The problem:
Pictures aside, repeat the whole listing word for word.
______
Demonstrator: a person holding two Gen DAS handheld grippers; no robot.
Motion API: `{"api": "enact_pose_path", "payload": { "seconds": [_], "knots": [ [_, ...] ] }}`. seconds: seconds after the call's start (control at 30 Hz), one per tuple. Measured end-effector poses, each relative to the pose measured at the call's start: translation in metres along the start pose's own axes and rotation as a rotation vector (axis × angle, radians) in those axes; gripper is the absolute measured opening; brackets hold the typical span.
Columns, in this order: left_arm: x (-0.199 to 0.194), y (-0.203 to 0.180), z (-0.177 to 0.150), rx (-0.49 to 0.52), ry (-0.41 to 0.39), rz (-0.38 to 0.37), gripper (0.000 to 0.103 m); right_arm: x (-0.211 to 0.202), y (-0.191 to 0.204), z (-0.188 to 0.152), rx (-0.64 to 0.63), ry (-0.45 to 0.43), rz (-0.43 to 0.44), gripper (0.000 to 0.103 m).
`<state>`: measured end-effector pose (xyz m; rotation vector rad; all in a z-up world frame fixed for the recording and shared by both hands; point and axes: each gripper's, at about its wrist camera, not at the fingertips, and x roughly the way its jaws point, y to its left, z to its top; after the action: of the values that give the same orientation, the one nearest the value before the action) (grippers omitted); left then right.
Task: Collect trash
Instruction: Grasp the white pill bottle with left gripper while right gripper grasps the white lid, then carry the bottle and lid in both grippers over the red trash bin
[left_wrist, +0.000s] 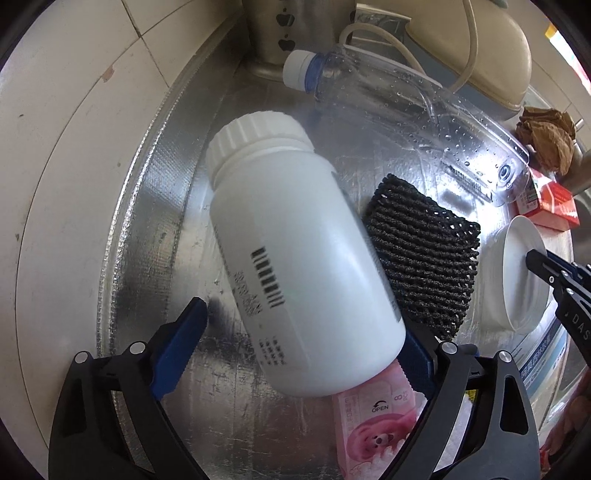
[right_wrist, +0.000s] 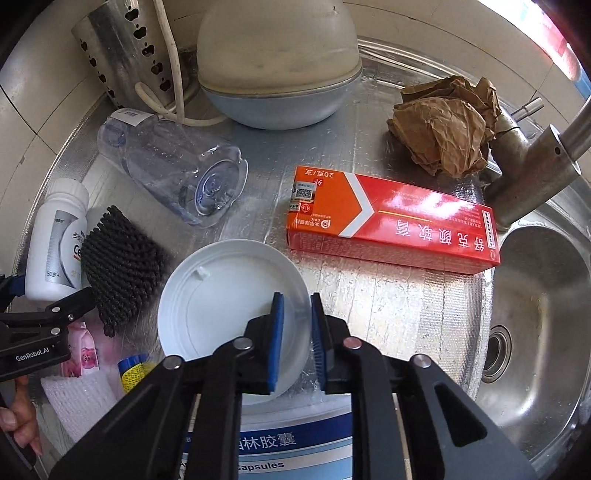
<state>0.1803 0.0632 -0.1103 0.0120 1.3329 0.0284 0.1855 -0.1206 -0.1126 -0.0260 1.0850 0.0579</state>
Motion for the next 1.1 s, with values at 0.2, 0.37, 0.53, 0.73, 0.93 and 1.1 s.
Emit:
{"api": "enact_pose_path", "payload": {
  "seconds": [0.2, 0.37, 0.53, 0.73, 0.93, 1.1],
  "knots": [
    [0.002, 0.001, 0.011, -0.054, 0.007, 0.002, 0.091, -0.001, 0.005, 0.0, -0.025, -0.006, -0.024, 0.011],
    [0.005, 0.004, 0.03, -0.081, 0.022, 0.005, 0.086, -0.002, 0.012, -0.004, -0.036, -0.01, -0.03, 0.011],
    [0.003, 0.015, 0.036, -0.117, 0.02, -0.017, 0.06, -0.004, 0.015, -0.008, -0.041, -0.015, -0.025, 0.008],
    [0.001, 0.028, 0.041, -0.126, 0.024, -0.048, 0.059, -0.007, 0.009, -0.007, -0.032, -0.028, -0.004, 0.007],
    [-0.014, 0.031, 0.026, -0.103, -0.01, -0.039, 0.059, -0.02, 0.008, -0.008, -0.02, -0.051, 0.016, 0.006],
    [-0.029, 0.032, 0.023, -0.085, -0.037, -0.036, 0.059, -0.034, 0.008, -0.009, -0.01, -0.065, 0.032, 0.006]
  ]
}}
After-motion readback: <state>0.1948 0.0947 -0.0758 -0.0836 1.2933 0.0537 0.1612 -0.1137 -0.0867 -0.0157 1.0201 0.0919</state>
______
Answer section:
Demonstrator: a person holding two Gen DAS handheld grippers; no robot.
Motion API: `{"api": "enact_pose_path", "payload": { "seconds": [_], "knots": [ [_, ...] ] }}`. seconds: seconds after the call's start (control at 30 Hz), one per tuple. Measured end-effector poses, each relative to the pose measured at the call's start: translation in metres along the start pose's own axes and rotation as a rotation vector (axis × angle, radians) in those axes; gripper is the absolute measured opening; brackets hold the typical span.
Columns, in this order: left_arm: x (-0.199 to 0.194), y (-0.203 to 0.180), z (-0.177 to 0.150), rx (-0.49 to 0.52), ry (-0.41 to 0.39), rz (-0.38 to 0.37), gripper (0.000 to 0.103 m); right_arm: x (-0.211 to 0.202), y (-0.191 to 0.204), z (-0.188 to 0.152), rx (-0.64 to 0.63), ry (-0.45 to 0.43), rz (-0.43 to 0.44), gripper (0.000 to 0.103 m).
`<state>`: measured end-effector pose (xyz m; rotation vector rad; all in a z-up world frame fixed for the recording and shared by both hands; point and axes: each gripper's, at about its wrist camera, not at the fingertips, and x roughly the way its jaws point, y to its left, z to its top; after the action: of the values that give the same orientation, the one nearest the value before the action) (grippers omitted); left then right.
Task: Collect trash
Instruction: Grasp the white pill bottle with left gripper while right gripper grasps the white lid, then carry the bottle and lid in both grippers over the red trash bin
[left_wrist, +0.000s] 
[right_wrist, +0.000s] 
<state>0.1803 0.0632 -0.1103 0.0120 1.3329 0.0284 0.1855 -0.1206 -0.1126 -0.0260 1.0850 0.0579</state>
Motion for the next 1.1 s, with values at 0.2, 0.37, 0.53, 0.73, 0.93 and 1.1 s.
Emit:
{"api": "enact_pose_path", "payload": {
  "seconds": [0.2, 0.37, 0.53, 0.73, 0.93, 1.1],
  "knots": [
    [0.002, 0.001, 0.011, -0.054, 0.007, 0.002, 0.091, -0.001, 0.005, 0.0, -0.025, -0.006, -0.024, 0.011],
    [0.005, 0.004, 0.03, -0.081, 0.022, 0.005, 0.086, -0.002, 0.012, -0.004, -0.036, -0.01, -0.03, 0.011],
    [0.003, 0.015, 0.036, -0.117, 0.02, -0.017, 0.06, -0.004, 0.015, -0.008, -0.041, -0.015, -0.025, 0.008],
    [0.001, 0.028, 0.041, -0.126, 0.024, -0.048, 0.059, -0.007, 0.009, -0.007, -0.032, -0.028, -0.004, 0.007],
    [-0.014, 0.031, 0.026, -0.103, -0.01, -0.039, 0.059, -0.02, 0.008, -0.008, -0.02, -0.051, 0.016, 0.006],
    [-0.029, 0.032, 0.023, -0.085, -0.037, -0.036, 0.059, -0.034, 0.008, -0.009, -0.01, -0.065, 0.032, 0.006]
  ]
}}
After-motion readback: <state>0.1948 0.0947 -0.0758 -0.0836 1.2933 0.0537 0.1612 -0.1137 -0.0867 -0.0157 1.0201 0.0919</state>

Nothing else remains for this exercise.